JE Ramos

Posted on Feb 24

My Imposter Syndrome at 30M MAU

#ai #scaling #career #architecture

The first time I check the Wallet Service dashboard in production, CloudWatch shows 11,400 requests per minute.

I close the laptop. I open it again. The number hasn't changed. Eleven thousand four hundred gem transactions every sixty seconds, flowing through the service I designed, the one I wrote the first commit for, the one I never imagined would breathe at this rate.

It's 8 PM. My apartment is quiet. The dashboard isn't.

I need to tell you where I was before this. Because the gap matters.

Before I built this, I was working on a mobile app with maybe 200,000 users. A respectable number. The kind of number where a production bug means you get a Slack thread with four messages and someone says "I'll look at it after lunch." The kind of number where your on-call rotation is a polite fiction. Nobody actually gets woken up.

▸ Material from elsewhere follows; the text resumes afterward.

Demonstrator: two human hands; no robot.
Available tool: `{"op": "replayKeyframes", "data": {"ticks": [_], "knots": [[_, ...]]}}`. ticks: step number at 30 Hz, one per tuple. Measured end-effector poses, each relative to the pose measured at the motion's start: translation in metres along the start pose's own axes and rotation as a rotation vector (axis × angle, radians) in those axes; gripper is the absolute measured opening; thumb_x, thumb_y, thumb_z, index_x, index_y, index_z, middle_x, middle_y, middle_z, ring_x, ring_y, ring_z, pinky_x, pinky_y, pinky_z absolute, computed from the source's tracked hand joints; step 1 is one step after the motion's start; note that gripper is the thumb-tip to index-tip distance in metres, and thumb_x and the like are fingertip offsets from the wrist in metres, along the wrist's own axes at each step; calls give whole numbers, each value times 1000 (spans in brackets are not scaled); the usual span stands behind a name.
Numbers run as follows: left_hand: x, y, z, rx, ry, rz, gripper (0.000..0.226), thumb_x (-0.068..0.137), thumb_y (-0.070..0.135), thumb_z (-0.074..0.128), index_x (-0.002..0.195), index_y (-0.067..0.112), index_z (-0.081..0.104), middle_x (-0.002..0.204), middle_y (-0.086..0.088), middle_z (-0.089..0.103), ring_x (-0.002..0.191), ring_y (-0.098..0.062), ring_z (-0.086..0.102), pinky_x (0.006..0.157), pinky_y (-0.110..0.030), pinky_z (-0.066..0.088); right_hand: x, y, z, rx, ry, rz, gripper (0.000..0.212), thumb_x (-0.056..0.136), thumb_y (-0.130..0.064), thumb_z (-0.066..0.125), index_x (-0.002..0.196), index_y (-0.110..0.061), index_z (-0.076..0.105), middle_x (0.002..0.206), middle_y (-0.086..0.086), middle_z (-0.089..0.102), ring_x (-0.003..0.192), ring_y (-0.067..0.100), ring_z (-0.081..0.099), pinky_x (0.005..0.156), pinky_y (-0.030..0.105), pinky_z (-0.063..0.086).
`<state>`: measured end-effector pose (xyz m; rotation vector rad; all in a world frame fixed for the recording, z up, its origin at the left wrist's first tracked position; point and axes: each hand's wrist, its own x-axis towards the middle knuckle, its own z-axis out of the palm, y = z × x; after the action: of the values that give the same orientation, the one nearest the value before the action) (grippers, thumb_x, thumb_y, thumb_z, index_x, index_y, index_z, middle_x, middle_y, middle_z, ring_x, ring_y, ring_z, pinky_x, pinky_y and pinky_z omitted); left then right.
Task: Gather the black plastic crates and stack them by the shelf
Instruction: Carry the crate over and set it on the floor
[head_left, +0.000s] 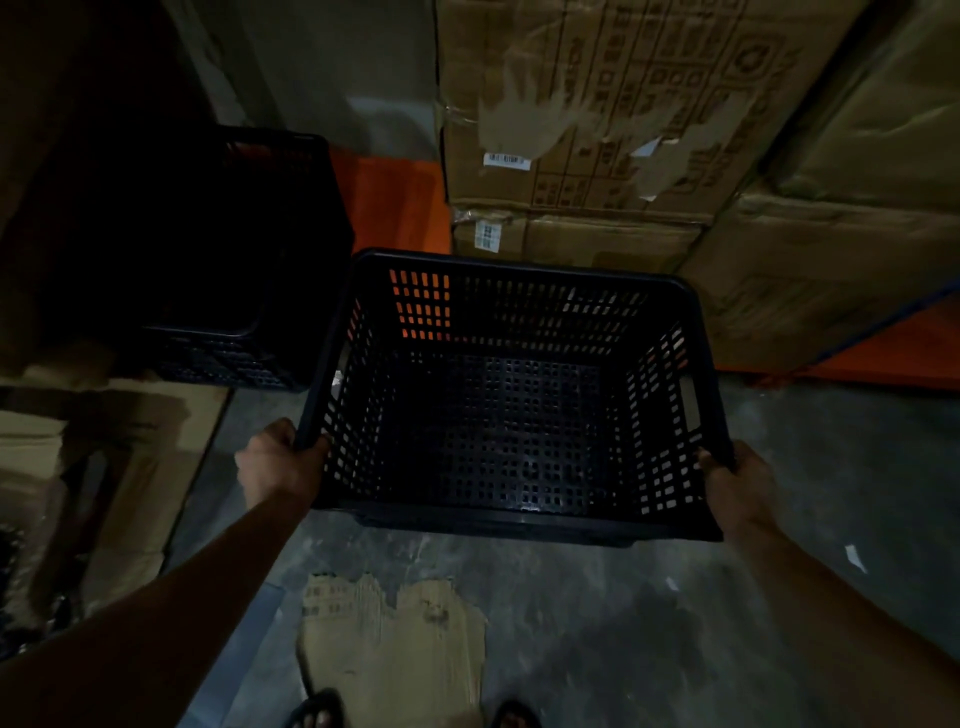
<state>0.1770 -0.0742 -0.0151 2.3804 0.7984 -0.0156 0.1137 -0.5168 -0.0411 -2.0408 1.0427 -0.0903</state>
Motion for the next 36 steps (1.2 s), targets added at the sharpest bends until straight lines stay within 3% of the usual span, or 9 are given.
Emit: {"op": "replayKeyframes", "data": {"ticks": [5, 15, 18, 22, 26, 31, 34, 36], "knots": [[-3, -2, 0, 58, 10, 37, 41, 80, 28, 71, 59, 10, 41, 67, -19, 56, 79, -40, 62, 63, -37, 42, -3, 0, -3, -12, -6, -53, 6, 88, -14, 60, 92, -9, 60, 87, 17, 63, 90, 37, 63, 78, 45, 49], [4, 10, -15, 14, 42, 55, 46, 80, 26, 73, 54, 16, 36, 65, -14, 53, 77, -38, 64, 63, -34, 44, -8, -3, 6, -43, 31, -49, 25, 88, -19, 56, 108, -5, 61, 101, 23, 68, 95, 39, 63, 82, 49, 52], [6, 10, -13, 15, 18, 40, 43, 80, 25, 72, 56, 13, 38, 68, -20, 57, 79, -39, 65, 63, -36, 45, -5, -6, 10, -62, 19, -27, 30, 87, -26, 56, 112, -8, 60, 106, 23, 67, 98, 42, 63, 85, 53, 52], [-1, 8, -10, 30, -1, 26, 41, 81, 26, 72, 58, 13, 40, 69, -19, 57, 81, -41, 64, 68, -43, 52, -3, -3, 8, -109, 9, -23, 33, 89, -28, 56, 115, -8, 59, 108, 23, 67, 100, 42, 63, 86, 53, 52], [-5, 8, -6, 46, -24, 25, 43, 82, 25, 71, 57, 15, 38, 68, -15, 53, 83, -42, 64, 68, -40, 48, -2, -5, 2, -144, 6, -14, 32, 90, -24, 55, 115, -4, 59, 107, 24, 66, 99, 42, 63, 84, 48, 51], [-7, 9, 2, 59, -38, -10, 26, 82, 26, 70, 70, 9, 54, 77, -21, 62, 89, -42, 64, 68, -37, 43, 0, -6, -3, -193, 10, -14, 30, 91, -17, 54, 116, 0, 58, 110, 27, 65, 101, 45, 61, 85, 48, 49], [-9, 12, 1, 87, -38, 14, 17, 81, 26, 70, 84, 10, 66, 90, -26, 69, 92, -44, 65, 75, -44, 52, -4, -7, -4, -248, -11, -27, 30, 92, -16, 53, 117, 0, 53, 111, 29, 63, 103, 46, 59, 86, 50, 49], [-12, 13, 0, 118, -26, 25, 25, 81, 26, 69, 102, 13, 70, 96, -27, 70, 96, -46, 63, 81, -51, 55, -7, -8, -4, -314, -32, -24, 29, 92, -15, 51, 117, -1, 49, 111, 30, 62, 103, 48, 59, 86, 49, 48]]}}
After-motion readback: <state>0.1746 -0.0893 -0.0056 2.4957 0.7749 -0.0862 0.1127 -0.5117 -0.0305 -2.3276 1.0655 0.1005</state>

Then I got the contract to build the social platform. Not join. Build. The whole ecosystem. Social media, advertising, food delivery, live streaming, gaming, e-commerce. What would eventually become ninety-five repositories. What would eventually reach thirty million monthly active users.

But when I wrote the first line of code, 30M was a fantasy. I was thinking about hundreds of users. Then thousands. The architecture decisions I made early on, the ones baked into the foundation, were made by a version of me who had never operated at scale. And now those decisions run a small economy.

That's the part nobody warns you about. You don't get to go back and ask the person who made the critical design choices if they really thought it through. Because that person was you, two years ago, with less context than you have now.

I'm tracing the virtual currency advertising flow. One I designed. A merchant creates a campaign, let's say 50,000 GEMs to boost a restaurant post. Those GEMs go into escrow in the Wallet Service. Users scroll their feed, see the boosted post, engage with it. Each engagement triggers a flow: the Ad Engine processes the engagement, calls the Wallet Service to release GEMs from the merchant's escrow into the user's wallet. Five services, one business transaction.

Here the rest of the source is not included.